The task » The required output is the lines below from the line containing "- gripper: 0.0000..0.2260" to the line containing "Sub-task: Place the", inclusive, retyped exactly. No other lines belong in it.

Information shown »
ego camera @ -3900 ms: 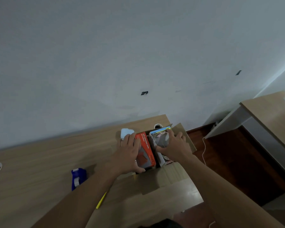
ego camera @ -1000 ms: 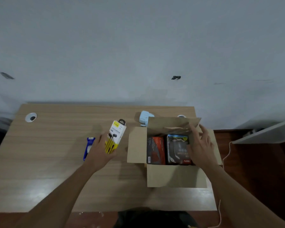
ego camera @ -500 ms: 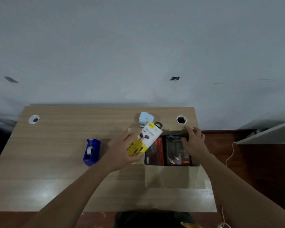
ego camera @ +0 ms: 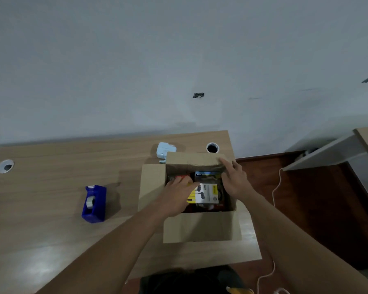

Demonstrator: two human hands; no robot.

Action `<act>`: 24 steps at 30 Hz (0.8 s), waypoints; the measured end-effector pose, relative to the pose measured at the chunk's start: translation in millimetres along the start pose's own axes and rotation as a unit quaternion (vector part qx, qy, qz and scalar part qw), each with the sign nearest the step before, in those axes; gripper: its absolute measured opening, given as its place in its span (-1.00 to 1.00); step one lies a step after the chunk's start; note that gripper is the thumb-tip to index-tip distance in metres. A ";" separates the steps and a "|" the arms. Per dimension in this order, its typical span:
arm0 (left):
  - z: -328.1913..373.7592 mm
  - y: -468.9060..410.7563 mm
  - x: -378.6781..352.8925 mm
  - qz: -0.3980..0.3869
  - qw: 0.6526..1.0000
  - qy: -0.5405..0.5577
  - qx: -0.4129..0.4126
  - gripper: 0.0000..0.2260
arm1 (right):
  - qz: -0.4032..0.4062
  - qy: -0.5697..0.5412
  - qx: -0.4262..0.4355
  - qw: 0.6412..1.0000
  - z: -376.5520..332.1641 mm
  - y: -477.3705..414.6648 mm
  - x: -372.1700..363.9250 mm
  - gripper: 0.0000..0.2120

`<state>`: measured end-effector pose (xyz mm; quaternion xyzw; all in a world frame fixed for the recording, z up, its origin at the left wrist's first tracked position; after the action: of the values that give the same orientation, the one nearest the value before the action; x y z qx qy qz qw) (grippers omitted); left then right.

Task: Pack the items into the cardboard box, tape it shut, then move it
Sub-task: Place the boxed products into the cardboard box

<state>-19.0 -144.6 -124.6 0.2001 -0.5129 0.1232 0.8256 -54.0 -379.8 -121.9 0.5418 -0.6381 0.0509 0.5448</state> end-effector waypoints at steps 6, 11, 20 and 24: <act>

Result of the exercise »
  - gripper: 0.0000..0.2260
arm1 (right):
  - qz: -0.4032..0.4062
  - qy: -0.5697..0.5412
  - qx: -0.4262..0.4355
  - qw: 0.6412..1.0000
  - z: -376.5520..332.1641 mm
  - y: -477.3705..414.6648 mm
  - x: -372.1700..363.9250 mm
  - gripper: 0.0000..0.2120

`<state>`: measured end-effector pose (xyz mm; quaternion xyzw; all in a world frame fixed for the recording, z up, its origin at the left wrist's first tracked position; after the action: of the values that give the same orientation, the one nearest the value before the action; x y z qx qy qz qw) (grippers omitted); left then right.

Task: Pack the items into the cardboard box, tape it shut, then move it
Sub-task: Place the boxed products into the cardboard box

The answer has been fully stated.